山田康介(ネットレイティングス アナリスト)2008年09月01日 12時24分

 発言小町の利用動向が面白い。

 発言小町は読売新聞社運営の掲示板サイト。

 CGM(Consumer Generated Media)の一種で、一般ユーザーが質問や相談事世間話などを書き込み、他の一般ユーザーが回答や意見を書き込む形のサイト。類似のCGMサイトには、Yahoo!知恵袋や教えて!gooなどでよく知られるQ&Aサイトがあるが、Q&Aサイトが「知りたい事」に「答える」という機能的な側面が強いのに対し、掲示板は任意の話題を自由に書き込む要素が強いことから、ネット上の「おしゃべりの場」として利用されている。

 発言小町はCGMが注目を集める以前の1999年から運営されており、CGMとしては草分け的存在ともいえる。

 ネットレイティングスの過去のニュースリリースでも、近年のCGMサイトへのアクセス数の躍進ぶりを取り上げた事があるが、今回はサイトの質的指標のひとつである利用者一人当たりの利用時間に注目してみた。

利用者数と一人当たり利用時間(月間)
サイト利用者数(単位:千人)一人当たりの利用時間(時:分:秒)概要
Yahoo!知恵袋13,2300:13:03Q&Aサイト
教えて!goo6,4200:05:08Q&Aサイト
2ちゃんねる9,4010:56:19掲示板サイト
発言小町6751:21:50掲示板サイト
YouTube18,3291:17:38動画投稿サイト
Source:Nielsen Online NetView 2008年7月 家庭からのアクセス

 発言小町の利用者一人当たりの利用時間は月間1時間22分。2ちゃんねるやYouTubeを凌ぐ。

 なぜ発言小町の一人当たり利用時間はこうも長いのだろうか?

 元々新聞には投書欄というものが存在し、ネット以前から読者の「相談」や「意見」の受け皿として機能してきた。投書欄は投稿するのも楽しみだが大半の読者にとっては「読み物」としての利用が主だったのではないだろうか。

 これはネットの投稿欄である発言小町でも同じで、68万人全員が投稿や回答を書き込んでいるのではなく、大半のユーザーは投稿を「読み物コンテンツ」として活用しているのではないか。

 YouTubeのような動画投稿サイトも同じで、動画を実際に「投稿」しているユーザーよりもコンテンツとして「閲覧」しているユーザーの方が圧倒的に多い。

 発言小町が動画投稿サイトと違うのは、動画投稿サイトのコンテンツにはプロが作った商業コンテンツが(作り手の意思に関わらず)多く含まれているのに対し、発言小町のコンテンツは基本的に全て一般ユーザーの投稿とそれに対する他の一般ユーザーの反応のみで成り立っている、という点だ。

 それが「コンテンツ」として充分魅力的で、発言小町ユーザーにとっては平均1時間22分という時間を過ごすのに値するという点が興味深い。

 実際に書き込みを見てみると「どうしたらいいでしょうか?上司が怖い」や「母を食い物にする親戚」、「猫が私のあごをぺろぺろ」など、タイトルだけでも非常に興味をそそられるものが目に付く。

 真実は小説より奇なり、といったところだろうか。

 このようなユーザーが匿名で書き込む形のサイトでは得てして誹謗中傷や不適切な表現が起こりやすいが、新聞社という看板を背負った運営会社が責任をもって管理している事もあり、発言小町はユーザーにとっては「安心して集えるおしゃべりの場」となっているのではないだろうか。

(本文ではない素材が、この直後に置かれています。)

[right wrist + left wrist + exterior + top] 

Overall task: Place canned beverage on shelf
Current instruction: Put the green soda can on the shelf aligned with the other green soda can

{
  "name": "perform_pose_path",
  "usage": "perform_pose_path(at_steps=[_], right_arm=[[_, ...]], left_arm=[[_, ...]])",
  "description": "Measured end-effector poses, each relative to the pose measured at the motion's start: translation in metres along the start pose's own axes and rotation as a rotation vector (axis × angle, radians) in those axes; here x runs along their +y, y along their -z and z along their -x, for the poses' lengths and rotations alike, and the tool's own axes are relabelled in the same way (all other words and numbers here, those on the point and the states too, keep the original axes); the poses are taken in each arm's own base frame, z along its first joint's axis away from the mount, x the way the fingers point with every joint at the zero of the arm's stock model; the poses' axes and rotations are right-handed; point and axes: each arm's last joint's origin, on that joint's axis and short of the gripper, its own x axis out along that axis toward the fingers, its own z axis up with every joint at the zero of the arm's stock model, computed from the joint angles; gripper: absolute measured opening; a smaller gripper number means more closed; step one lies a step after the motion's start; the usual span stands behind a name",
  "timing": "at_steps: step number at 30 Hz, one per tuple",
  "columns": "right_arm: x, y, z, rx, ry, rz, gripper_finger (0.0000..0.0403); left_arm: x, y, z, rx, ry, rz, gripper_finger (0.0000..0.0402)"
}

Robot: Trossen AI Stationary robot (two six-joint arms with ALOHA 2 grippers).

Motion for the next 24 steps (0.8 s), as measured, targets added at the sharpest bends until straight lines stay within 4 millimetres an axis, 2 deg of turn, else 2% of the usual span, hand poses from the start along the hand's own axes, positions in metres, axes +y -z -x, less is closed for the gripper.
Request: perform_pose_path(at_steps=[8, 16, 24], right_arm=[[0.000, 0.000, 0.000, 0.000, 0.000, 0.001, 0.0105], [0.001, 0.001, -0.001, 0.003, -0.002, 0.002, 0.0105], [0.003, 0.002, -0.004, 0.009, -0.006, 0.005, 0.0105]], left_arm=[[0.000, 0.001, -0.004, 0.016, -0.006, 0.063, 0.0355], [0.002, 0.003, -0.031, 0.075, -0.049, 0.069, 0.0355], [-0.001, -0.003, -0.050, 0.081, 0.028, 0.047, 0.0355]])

 発言小町を利用しているユーザーのプロフィールにも特徴が見られる。

利用者属性の比較
サイト男性女性
Yahoo!知恵袋54%46%
教えて!goo54%46%
2ちゃんねる60%40%
発言小町46%54%
YouTube58%42%
-19才20-29才30-39才40-49才50才-
Yahoo!知恵袋16%12%27%27%18%
教えて!goo12%13%29%28%19%
2ちゃんねる16%11%28%29%16%
発言小町7%10%36%30%17%
YouTube27%12%21%25%15%
Source:Nielsen Online NetView 2008年7月 家庭からのアクセス

 発言小町は他サイトに比べ女性が多くなっているが(インターネット全体の性別利用者割合は男性55%女性45%-2008年7月)、女性をメインターゲットにしているとすれば、男性の利用が意図したよりは多いとも言える。

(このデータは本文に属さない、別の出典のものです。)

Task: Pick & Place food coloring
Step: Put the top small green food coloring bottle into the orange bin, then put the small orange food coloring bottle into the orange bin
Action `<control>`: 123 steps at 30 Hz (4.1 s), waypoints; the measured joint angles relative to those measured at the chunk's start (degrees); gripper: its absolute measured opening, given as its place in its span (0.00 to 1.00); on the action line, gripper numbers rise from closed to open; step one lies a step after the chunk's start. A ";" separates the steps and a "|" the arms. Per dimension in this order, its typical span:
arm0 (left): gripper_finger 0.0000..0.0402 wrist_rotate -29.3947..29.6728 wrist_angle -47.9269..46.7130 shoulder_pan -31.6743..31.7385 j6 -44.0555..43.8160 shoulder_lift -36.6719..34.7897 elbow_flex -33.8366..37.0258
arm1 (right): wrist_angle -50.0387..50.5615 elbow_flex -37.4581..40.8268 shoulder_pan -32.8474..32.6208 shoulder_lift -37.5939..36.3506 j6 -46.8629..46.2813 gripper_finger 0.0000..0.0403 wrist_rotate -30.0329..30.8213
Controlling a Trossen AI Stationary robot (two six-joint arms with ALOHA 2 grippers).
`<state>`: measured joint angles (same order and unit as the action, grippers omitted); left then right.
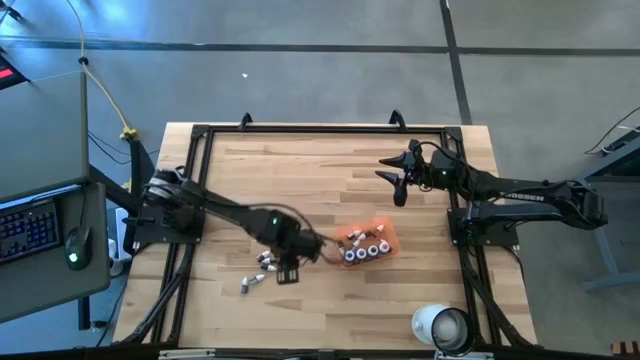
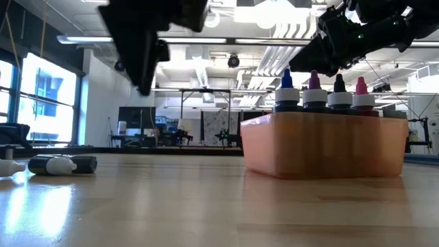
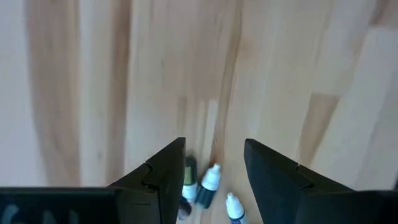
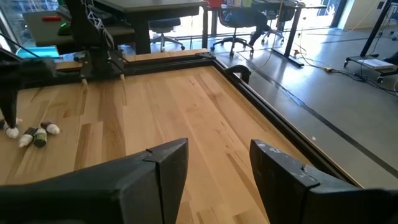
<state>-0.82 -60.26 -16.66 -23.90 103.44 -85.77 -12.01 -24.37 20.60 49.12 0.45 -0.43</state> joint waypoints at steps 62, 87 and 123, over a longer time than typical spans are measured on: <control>0.16 9.48 40.37 7.43 9.00 0.09 4.28 | -0.15 0.00 0.00 0.00 1.05 0.41 0.00; 0.26 -3.69 52.12 12.91 21.12 13.49 4.47 | 0.78 -0.01 0.00 -0.02 2.99 0.41 0.02; 0.35 3.93 -19.19 5.05 7.61 1.24 -16.99 | 3.00 -0.01 -0.01 -0.02 2.34 0.41 -0.92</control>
<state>3.12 -79.45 -11.61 -16.29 104.68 -102.76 -9.01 -24.38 20.59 49.10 2.79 -1.35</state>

 年代別では、他サイトに比べ30代、40代に集中している事が分かる。「ネットでおしゃべり」というキーワードと重なる部分があるようだ。

 発言小町の広告媒体としての可能性も興味深い。

 利用者数では68万人とメディアとして大きいとは言い難いが、その68万人が月間平均で1時間22分滞在しているとなるとその媒体価値は違って見える。メディアとしては日本で最も価値のあるYahoo!トップページでも、月間の一人当たり利用時間は38分32秒(2008年7月度データ)。発言小町の約半分だ。

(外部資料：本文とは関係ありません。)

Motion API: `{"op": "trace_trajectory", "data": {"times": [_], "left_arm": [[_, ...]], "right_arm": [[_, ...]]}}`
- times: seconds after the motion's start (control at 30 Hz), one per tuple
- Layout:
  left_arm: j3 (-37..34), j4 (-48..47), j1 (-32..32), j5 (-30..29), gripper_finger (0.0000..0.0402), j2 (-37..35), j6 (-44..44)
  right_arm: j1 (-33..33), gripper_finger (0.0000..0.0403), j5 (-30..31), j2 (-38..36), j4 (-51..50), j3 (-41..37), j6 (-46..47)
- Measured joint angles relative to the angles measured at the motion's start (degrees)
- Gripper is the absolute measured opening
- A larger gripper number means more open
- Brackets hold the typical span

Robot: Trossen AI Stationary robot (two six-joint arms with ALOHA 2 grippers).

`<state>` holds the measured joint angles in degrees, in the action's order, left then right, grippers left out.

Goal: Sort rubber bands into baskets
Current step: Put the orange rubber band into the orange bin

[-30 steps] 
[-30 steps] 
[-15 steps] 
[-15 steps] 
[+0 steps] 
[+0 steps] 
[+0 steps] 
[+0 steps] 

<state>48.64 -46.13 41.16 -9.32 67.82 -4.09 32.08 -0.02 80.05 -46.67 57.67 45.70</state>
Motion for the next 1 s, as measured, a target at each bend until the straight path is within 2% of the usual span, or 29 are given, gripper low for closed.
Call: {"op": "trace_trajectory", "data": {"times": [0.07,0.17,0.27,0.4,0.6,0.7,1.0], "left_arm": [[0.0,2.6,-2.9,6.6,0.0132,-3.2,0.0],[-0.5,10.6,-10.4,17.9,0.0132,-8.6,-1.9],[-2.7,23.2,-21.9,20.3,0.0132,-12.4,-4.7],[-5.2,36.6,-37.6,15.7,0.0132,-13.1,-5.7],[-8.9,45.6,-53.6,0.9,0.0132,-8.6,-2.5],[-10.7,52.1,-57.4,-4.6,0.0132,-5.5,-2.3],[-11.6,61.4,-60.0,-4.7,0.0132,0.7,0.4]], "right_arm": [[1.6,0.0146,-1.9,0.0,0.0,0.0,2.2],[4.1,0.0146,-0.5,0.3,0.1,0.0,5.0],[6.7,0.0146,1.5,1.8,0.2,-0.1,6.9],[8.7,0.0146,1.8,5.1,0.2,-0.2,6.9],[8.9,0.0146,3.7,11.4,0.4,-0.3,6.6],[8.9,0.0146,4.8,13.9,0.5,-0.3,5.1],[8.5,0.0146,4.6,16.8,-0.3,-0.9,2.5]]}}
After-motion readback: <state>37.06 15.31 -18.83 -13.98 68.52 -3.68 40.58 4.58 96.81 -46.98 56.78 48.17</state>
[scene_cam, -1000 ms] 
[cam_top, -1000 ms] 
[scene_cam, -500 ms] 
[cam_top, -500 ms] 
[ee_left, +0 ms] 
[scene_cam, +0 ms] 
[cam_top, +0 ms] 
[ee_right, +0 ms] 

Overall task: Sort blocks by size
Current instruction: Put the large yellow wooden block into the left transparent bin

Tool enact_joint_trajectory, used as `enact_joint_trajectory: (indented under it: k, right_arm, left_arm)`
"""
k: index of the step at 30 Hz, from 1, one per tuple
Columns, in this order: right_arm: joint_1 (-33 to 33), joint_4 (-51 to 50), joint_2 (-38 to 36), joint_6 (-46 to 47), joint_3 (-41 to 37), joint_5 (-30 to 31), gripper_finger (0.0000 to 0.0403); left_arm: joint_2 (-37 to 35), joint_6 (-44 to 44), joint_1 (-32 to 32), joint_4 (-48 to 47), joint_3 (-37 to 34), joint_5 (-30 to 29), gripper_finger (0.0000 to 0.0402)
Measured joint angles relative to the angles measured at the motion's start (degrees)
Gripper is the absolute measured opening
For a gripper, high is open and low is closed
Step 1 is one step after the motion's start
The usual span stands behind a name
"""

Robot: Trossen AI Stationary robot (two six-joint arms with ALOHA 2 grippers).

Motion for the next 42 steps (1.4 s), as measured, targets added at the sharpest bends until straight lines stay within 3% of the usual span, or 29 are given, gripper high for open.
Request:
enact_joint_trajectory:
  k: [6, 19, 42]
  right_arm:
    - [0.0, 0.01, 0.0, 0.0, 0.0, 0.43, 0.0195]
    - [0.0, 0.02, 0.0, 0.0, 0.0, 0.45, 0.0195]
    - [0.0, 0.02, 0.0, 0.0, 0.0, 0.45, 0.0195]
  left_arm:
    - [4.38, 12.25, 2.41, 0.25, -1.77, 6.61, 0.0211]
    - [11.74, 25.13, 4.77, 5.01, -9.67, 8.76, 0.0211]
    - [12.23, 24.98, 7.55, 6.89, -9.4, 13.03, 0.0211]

 ネットレイティングスでは量的指標と質的指標の両方の性質を持つ総利用時間を注目すべき指標のひとつとして紹介しているが、実際に総利用時間を比較すると発言小町は利用者数では10倍の差がある教えて!gooを超える。(総利用時間は利用者数と一人当たり利用時間の積。)

総利用時間
サイト総利用時間 (単位:千分)
Yahoo!知恵袋172,772
教えて!goo32,956
2ちゃんねる529,431
発言小町55,239
YouTube1,422,935
Source:Nielsen Online NetView 2008年7月 家庭からのアクセス

 広告枠の価値が表示回数であるインプレッション数(Total Impresssion)を基本として計測されている現在、単に表示回数の多さやリーチのみでなくその広告がどの位の長さ個々のユーザーに表示されていたのか(Total Exposure Time)を媒体価値の判断基準として想像を巡らしてみるのも面白い。既存メディアの媒体価値の常識も、少し変わって見えてくる。

 発言小町は、新聞が本来持っていた様々な機能の一つを、CGMという「ユーザーにより大きなイニシャチブを与える」新しい形でネットに移行した例として、引き続き注目していきたい。